So, I have 12 equations, and 12 unknowns.
OK, I can take all of the equations and put them through a big crank, and sit there and grind.
And if I was really cruel, I'd give this as a homework problem, and have you grind, and grind, and grind until you get your six voltages and six currents.
OK, it works. OK, so you get 12 equations, and this method just works. However, notice that this is quite a grubby method. It's quite grungy.
I get 12 equations, and it's quite a pain even for a simple circuit like this. However, suffice it to say that this fundamental method is one step away from Maxwell's equations, simply works. OK?
So what you'll do is the rest of this lecture, I'll introduce you to a couple more methods.
One is an intuitive method, and another one called the node method is a little bit more formal, but is much more, I guess, terse Than the KVL KCL method.
Method 2. So the relevant section to read in the course notes is section One of the things that I will be stressing this semester is intuition. What you'll find is that as you become EECS majors, and so on, and go on, or if you talk to your TAs or your professors and so on, you will find that very rarely do they actually go ahead and apply the formal methods of analysis.
OK, by and large, engineers are able to look at a circuit and simply by observation write down an answer. And usually in the past, what we have tried to do is kind of ignore that process and told our students, look, we teach you all the formal methods, and you will develop your own intuition and be able to do it. What we'll try to do this term is try to stress the intuitive methods, and try to show you how the intuitive process goes, so you can very quickly solve many of these circuits simply by inspection.
OK, so this method that I'm going to show you here is one such an intuitive method. And I'll call it element combination tools. OK, for many simple circuits, you can solve them very quickly by applying this method.
The components of this method are these.
I learned about how to compose a bunch of elements.
So, let's say, for example, I have a set of resistors, R1 through RN, in series. OK, you can use KVL and KCL to show that this is equivalent to a single resistor whose value is given by the sum of the resistances.
OK, so if I have resistors in series, then effectively it's the same as if there was a single resistor whose value is the sum of all the resistances. OK, you can look at the course notes for a proof for derivation of this fact.
Similarly, if I have resistances in parallel, so let me call them conductances.
A conductance is the reciprocal of a resistance.
If resistance is measured in ohms, conductance is measured in mhos, M-H-O-S. OK, so that's the conductance is G1, G2, and G3. And effectively, this is the same as having a single conductance whose effective value is given by the sum of the conductances.
OK, the conductances in parallel add, and resistances in series add. Similarly, for voltage sources, if I have voltage sources in series, then they are tantamount to the sum of the voltages. And similarly, for currents, if I have currents in parallel, then they can be viewed as a single current source, whose currents are the sum of the individual parallel currents. So, let's do a quick example.

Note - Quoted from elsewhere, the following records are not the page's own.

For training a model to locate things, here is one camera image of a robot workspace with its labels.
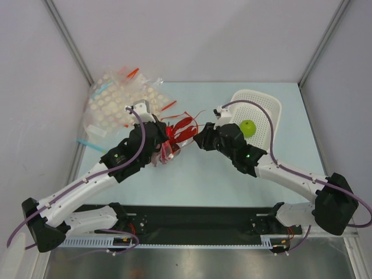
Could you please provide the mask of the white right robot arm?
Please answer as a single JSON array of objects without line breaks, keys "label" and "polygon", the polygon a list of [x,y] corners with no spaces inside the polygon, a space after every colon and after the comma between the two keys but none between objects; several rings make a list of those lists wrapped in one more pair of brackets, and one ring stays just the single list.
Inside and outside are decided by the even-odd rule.
[{"label": "white right robot arm", "polygon": [[276,163],[266,150],[248,144],[236,124],[215,127],[206,123],[194,141],[200,149],[222,153],[239,172],[277,183],[306,199],[296,204],[279,202],[272,208],[268,226],[274,233],[294,225],[311,225],[340,236],[359,205],[342,175],[302,174]]}]

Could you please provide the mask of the clear bag with orange zipper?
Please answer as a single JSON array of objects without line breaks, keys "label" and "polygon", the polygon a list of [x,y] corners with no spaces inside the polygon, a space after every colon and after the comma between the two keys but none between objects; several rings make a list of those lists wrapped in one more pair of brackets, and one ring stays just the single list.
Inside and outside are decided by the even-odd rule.
[{"label": "clear bag with orange zipper", "polygon": [[150,108],[155,111],[155,116],[166,124],[167,140],[151,159],[152,165],[156,167],[170,163],[186,146],[194,142],[194,136],[204,126],[198,123],[197,117],[204,111],[192,114],[187,110],[178,110],[177,101],[169,101],[167,98],[151,100]]}]

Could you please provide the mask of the white perforated plastic basket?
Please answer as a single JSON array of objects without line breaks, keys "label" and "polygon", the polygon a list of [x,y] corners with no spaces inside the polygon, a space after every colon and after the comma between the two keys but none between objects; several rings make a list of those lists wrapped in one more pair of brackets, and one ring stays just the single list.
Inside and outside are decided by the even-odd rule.
[{"label": "white perforated plastic basket", "polygon": [[239,90],[232,96],[231,101],[237,101],[228,107],[232,114],[231,122],[239,125],[244,120],[253,121],[256,131],[253,136],[245,138],[246,142],[268,151],[280,122],[280,101],[269,94],[254,90]]}]

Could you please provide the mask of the red toy lobster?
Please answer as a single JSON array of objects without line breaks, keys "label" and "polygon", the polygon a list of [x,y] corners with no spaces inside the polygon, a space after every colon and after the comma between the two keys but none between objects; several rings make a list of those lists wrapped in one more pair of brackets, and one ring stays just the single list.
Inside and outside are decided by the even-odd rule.
[{"label": "red toy lobster", "polygon": [[191,115],[187,111],[179,115],[162,117],[160,121],[165,122],[166,126],[174,127],[174,139],[172,142],[169,138],[160,146],[160,151],[152,156],[151,163],[154,167],[159,164],[168,164],[174,160],[181,150],[193,143],[193,137],[199,133],[203,124],[197,122],[197,117],[205,110]]}]

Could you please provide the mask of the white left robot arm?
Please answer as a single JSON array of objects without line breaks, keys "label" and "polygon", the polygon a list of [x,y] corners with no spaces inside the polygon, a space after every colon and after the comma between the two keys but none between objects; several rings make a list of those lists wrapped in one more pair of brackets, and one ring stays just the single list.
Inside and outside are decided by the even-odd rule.
[{"label": "white left robot arm", "polygon": [[127,138],[103,155],[79,180],[42,200],[26,199],[22,209],[38,251],[49,252],[76,234],[105,229],[123,232],[128,218],[118,203],[84,212],[77,209],[150,164],[167,140],[166,123],[156,120],[136,124]]}]

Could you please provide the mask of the red toy chili pepper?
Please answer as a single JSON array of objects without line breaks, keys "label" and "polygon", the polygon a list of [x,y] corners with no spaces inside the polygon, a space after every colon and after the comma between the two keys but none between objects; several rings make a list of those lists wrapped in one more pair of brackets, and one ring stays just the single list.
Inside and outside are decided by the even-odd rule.
[{"label": "red toy chili pepper", "polygon": [[166,135],[169,138],[169,141],[172,142],[174,139],[174,127],[173,126],[167,126],[166,127]]}]

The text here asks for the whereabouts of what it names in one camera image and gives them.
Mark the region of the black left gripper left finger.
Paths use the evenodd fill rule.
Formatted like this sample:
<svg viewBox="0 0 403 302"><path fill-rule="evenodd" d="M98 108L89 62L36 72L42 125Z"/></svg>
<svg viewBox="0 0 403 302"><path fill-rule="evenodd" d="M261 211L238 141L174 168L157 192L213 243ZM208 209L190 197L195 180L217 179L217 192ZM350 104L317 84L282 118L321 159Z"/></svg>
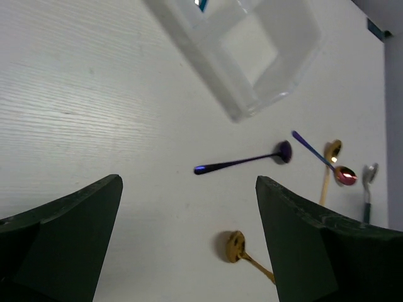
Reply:
<svg viewBox="0 0 403 302"><path fill-rule="evenodd" d="M1 301L92 301L123 191L106 176L1 220Z"/></svg>

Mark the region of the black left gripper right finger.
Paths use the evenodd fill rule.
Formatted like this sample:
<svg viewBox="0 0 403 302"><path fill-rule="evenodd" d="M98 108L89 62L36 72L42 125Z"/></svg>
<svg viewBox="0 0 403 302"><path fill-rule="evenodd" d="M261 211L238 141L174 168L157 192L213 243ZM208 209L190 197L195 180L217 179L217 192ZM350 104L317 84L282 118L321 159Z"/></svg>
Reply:
<svg viewBox="0 0 403 302"><path fill-rule="evenodd" d="M280 301L401 301L402 233L362 223L256 179Z"/></svg>

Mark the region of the teal handled silver fork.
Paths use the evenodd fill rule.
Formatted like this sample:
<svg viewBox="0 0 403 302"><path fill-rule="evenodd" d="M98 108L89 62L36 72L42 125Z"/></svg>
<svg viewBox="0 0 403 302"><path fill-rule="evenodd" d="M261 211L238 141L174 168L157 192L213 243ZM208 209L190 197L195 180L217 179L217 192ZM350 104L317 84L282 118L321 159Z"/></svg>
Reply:
<svg viewBox="0 0 403 302"><path fill-rule="evenodd" d="M194 0L194 4L203 13L205 11L206 7L207 7L208 0Z"/></svg>

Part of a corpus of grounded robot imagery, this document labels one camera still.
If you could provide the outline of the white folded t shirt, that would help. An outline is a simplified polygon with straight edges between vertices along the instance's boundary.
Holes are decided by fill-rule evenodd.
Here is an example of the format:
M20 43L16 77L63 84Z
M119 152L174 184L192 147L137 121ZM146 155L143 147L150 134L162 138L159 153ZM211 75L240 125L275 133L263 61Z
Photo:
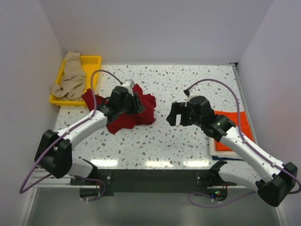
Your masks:
M213 138L209 138L209 153L211 156L237 156L234 151L217 151L215 140Z

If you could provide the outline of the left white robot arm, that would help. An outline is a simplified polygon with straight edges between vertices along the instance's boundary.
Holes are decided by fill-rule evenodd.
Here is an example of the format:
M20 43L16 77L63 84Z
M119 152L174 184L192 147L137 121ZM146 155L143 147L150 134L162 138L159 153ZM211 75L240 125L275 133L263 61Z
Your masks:
M144 111L138 93L130 87L116 86L111 95L84 118L57 132L47 130L42 135L35 163L55 178L65 175L80 177L87 185L97 181L97 167L84 159L74 159L73 149L94 132L116 121L122 114Z

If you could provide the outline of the dark red t shirt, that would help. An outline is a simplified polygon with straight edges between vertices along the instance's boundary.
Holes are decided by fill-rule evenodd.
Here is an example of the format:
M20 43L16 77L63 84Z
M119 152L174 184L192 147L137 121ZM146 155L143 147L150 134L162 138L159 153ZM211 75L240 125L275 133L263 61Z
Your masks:
M88 89L82 98L89 111L96 109L104 113L107 117L106 127L112 134L121 129L151 125L156 120L156 99L151 94L144 94L138 84L130 88L125 84L116 86L109 97L93 95L92 90Z

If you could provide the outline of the beige crumpled t shirt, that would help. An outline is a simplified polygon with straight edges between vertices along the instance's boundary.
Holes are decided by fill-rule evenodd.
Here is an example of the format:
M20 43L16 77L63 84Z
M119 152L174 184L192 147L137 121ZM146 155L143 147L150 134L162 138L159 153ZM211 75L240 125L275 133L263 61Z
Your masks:
M68 51L60 84L54 84L50 93L63 101L81 101L85 87L86 73L82 69L80 53Z

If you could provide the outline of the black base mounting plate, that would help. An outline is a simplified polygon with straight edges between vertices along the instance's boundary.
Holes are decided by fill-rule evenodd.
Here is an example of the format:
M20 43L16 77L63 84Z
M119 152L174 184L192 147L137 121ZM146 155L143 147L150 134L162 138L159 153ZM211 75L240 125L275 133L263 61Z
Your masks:
M192 193L208 192L213 186L234 186L208 169L99 169L90 178L74 176L81 197L114 196L117 193Z

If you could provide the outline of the aluminium frame rail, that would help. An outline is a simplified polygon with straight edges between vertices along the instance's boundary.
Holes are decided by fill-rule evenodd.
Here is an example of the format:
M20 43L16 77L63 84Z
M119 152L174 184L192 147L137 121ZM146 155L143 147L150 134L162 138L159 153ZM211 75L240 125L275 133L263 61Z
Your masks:
M34 171L33 175L29 180L29 185L34 184L38 180L44 178L48 172L43 169L37 169ZM63 187L70 187L71 176L64 176L60 179L55 178L54 176L49 176L39 183L35 185L38 188L63 188Z

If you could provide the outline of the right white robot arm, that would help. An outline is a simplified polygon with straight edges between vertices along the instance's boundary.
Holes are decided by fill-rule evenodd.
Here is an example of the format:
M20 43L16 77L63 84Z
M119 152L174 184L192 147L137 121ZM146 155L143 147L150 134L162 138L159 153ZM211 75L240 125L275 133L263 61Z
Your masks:
M282 163L263 151L239 131L238 126L223 114L216 114L203 96L194 96L188 102L173 102L166 120L170 126L195 125L210 138L229 147L238 154L241 163L252 170L238 169L238 165L220 160L209 170L208 186L232 182L255 191L263 201L277 207L296 184L298 168L291 162Z

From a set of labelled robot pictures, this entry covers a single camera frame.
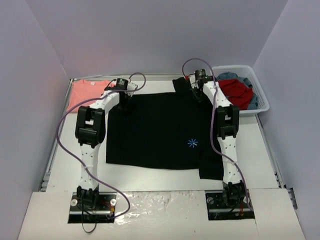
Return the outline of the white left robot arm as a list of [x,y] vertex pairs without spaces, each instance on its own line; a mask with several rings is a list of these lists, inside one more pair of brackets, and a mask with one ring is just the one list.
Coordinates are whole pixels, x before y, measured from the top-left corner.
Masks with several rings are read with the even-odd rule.
[[106,136],[106,114],[115,107],[124,109],[138,85],[123,78],[115,86],[107,86],[104,93],[89,106],[80,106],[77,112],[75,137],[81,150],[81,174],[76,196],[89,209],[101,203],[98,182],[98,156]]

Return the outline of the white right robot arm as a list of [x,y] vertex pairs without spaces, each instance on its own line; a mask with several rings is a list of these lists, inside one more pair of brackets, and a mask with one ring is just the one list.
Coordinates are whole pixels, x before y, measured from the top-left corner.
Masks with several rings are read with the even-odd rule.
[[191,77],[194,81],[191,90],[195,98],[210,100],[212,103],[212,116],[210,124],[210,140],[213,134],[219,142],[220,150],[215,145],[211,146],[215,153],[222,157],[222,202],[234,208],[247,194],[243,174],[237,164],[237,133],[239,131],[240,109],[233,105],[224,95],[215,76],[207,75],[204,69],[198,69]]

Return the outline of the black t-shirt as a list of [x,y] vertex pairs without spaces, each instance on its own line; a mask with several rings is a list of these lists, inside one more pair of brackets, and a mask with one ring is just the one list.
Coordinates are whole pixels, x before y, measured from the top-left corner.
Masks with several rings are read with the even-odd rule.
[[210,133],[212,103],[197,101],[183,78],[174,92],[135,94],[107,118],[106,162],[151,169],[197,169],[201,179],[222,180],[220,144]]

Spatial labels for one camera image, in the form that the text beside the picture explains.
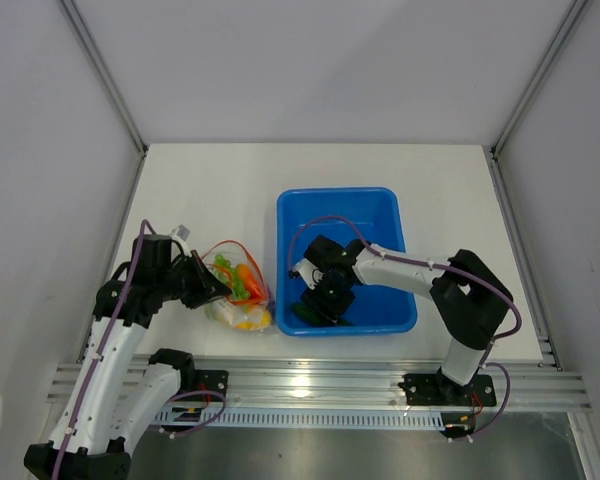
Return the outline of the green grapes toy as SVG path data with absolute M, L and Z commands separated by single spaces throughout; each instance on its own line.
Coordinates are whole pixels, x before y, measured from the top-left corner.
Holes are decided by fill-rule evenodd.
M 233 266 L 231 261 L 225 258 L 222 254 L 215 255 L 212 264 L 213 273 L 223 284 L 230 288 L 230 299 L 236 302 L 249 300 L 240 296 L 239 287 L 237 286 L 235 268 L 236 267 Z

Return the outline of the white cauliflower toy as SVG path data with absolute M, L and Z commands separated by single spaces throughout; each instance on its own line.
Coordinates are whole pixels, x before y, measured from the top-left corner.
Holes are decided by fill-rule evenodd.
M 205 307 L 205 315 L 211 319 L 228 326 L 234 326 L 241 318 L 242 310 L 226 299 L 220 299 Z

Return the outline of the dark green cucumber toy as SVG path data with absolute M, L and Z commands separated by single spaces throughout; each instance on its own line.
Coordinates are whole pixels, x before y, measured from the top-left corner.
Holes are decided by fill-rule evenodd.
M 352 324 L 343 318 L 332 319 L 320 312 L 315 311 L 309 306 L 295 302 L 291 305 L 291 311 L 305 324 L 314 328 L 328 327 L 351 327 Z

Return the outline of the clear zip top bag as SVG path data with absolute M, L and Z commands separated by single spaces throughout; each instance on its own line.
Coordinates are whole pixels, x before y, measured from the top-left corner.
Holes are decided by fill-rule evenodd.
M 274 297 L 258 263 L 242 243 L 220 241 L 202 260 L 230 290 L 228 296 L 205 307 L 209 320 L 245 332 L 262 332 L 273 325 Z

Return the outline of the yellow orange mango toy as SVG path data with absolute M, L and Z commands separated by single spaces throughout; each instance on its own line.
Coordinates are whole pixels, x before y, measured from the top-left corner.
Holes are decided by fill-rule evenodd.
M 262 331 L 272 324 L 272 315 L 266 308 L 254 307 L 244 311 L 234 327 L 244 331 Z

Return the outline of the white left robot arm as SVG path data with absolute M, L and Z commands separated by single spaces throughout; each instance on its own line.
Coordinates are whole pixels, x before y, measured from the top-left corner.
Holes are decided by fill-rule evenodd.
M 96 294 L 80 372 L 49 439 L 28 447 L 25 468 L 37 479 L 125 479 L 133 452 L 163 406 L 173 400 L 226 401 L 223 387 L 201 382 L 191 354 L 160 348 L 131 394 L 124 379 L 152 318 L 167 302 L 197 309 L 230 294 L 198 253 L 187 230 L 167 235 L 142 226 L 130 261 Z

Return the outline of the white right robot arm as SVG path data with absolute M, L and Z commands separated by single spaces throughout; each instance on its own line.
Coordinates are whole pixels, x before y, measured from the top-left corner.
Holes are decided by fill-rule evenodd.
M 306 320 L 342 326 L 356 286 L 379 286 L 431 301 L 451 336 L 442 365 L 419 383 L 405 375 L 400 388 L 421 405 L 460 406 L 480 393 L 475 379 L 505 317 L 514 308 L 509 290 L 472 251 L 443 262 L 416 259 L 364 239 L 347 245 L 317 236 L 288 274 L 305 290 L 294 309 Z

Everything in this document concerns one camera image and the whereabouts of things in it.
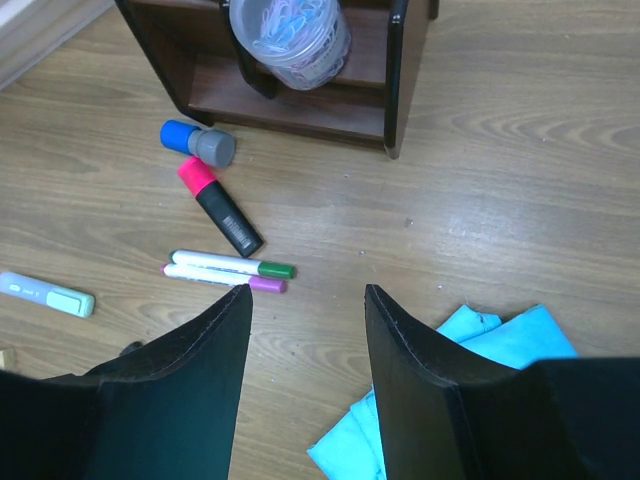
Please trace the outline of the clear paperclip jar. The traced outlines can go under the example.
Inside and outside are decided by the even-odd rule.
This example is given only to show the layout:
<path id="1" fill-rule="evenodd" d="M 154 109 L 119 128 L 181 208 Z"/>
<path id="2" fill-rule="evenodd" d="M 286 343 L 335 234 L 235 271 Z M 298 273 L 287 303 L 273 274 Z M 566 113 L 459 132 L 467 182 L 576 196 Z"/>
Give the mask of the clear paperclip jar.
<path id="1" fill-rule="evenodd" d="M 308 91 L 344 68 L 351 33 L 337 0 L 231 1 L 233 33 L 287 87 Z"/>

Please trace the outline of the pink cap white marker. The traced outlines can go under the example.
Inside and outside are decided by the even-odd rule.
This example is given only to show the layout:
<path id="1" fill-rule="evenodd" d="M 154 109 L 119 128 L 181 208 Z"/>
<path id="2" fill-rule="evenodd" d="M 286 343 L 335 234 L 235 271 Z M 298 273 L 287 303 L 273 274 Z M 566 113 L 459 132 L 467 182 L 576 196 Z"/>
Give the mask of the pink cap white marker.
<path id="1" fill-rule="evenodd" d="M 218 284 L 235 287 L 247 284 L 253 290 L 282 294 L 287 290 L 285 280 L 270 279 L 255 275 L 233 273 L 216 269 L 206 269 L 186 265 L 167 264 L 162 268 L 165 276 L 174 279 Z"/>

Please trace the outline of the pink black highlighter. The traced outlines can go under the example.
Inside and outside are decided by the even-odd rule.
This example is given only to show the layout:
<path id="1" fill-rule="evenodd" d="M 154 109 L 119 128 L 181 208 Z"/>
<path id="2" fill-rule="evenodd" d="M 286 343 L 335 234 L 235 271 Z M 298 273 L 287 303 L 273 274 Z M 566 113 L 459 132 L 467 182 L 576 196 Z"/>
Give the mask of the pink black highlighter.
<path id="1" fill-rule="evenodd" d="M 178 176 L 198 204 L 242 258 L 249 258 L 264 240 L 231 198 L 210 167 L 190 157 L 177 170 Z"/>

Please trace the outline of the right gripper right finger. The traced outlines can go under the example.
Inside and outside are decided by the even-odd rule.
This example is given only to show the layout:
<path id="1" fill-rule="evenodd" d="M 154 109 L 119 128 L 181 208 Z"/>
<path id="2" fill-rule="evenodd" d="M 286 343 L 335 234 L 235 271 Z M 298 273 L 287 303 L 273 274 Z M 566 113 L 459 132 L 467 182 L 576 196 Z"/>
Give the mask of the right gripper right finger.
<path id="1" fill-rule="evenodd" d="M 391 479 L 635 479 L 639 362 L 483 358 L 365 290 L 365 322 Z"/>

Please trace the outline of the green cap white marker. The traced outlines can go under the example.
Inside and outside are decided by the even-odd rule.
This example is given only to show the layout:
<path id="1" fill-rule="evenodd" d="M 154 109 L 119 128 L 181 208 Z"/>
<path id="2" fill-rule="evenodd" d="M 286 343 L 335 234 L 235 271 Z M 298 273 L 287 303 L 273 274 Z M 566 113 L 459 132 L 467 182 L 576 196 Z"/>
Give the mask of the green cap white marker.
<path id="1" fill-rule="evenodd" d="M 191 250 L 175 250 L 169 254 L 169 259 L 178 265 L 222 270 L 273 279 L 290 280 L 297 274 L 297 269 L 293 265 Z"/>

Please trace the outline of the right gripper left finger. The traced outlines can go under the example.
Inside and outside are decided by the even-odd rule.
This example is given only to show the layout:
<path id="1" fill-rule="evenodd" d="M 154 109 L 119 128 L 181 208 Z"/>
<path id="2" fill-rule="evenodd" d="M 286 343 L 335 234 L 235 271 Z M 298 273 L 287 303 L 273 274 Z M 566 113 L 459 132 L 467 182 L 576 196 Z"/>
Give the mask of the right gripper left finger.
<path id="1" fill-rule="evenodd" d="M 82 375 L 1 375 L 5 479 L 224 479 L 253 298 L 196 318 Z"/>

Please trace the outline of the brown wooden desk organizer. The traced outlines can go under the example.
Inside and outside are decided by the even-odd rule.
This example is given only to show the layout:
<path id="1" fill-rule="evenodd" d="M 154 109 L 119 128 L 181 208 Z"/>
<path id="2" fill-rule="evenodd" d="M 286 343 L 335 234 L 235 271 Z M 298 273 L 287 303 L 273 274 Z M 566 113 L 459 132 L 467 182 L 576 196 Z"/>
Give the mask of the brown wooden desk organizer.
<path id="1" fill-rule="evenodd" d="M 177 110 L 401 151 L 435 1 L 121 1 Z"/>

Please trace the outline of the mint green highlighter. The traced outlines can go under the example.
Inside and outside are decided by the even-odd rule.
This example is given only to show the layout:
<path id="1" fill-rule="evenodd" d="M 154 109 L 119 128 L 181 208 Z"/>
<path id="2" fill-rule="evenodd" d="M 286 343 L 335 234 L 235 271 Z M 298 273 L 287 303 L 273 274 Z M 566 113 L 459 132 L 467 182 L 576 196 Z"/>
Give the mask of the mint green highlighter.
<path id="1" fill-rule="evenodd" d="M 14 272 L 1 273 L 1 292 L 79 318 L 91 316 L 95 307 L 90 294 Z"/>

So let's do this example. So, let's say I have a circuit that looks like this, and three resistances.
And let's say all I care about is the current, I, that flows through this wire.
All I care about is that current.
Of course, you can go ahead and write KVL and KCL.
You will get four equations, and there are four unknowns.
And you can solve it. But, I can apply my element combination rules, and very quickly figure out what the current I is, using the following technique.
So, what I can do is, I can, first of all, take this circuit. And, I can compose these two resistances and show that the circuit is equivalent as far as this current, I, is concerned to the following circuit, R1.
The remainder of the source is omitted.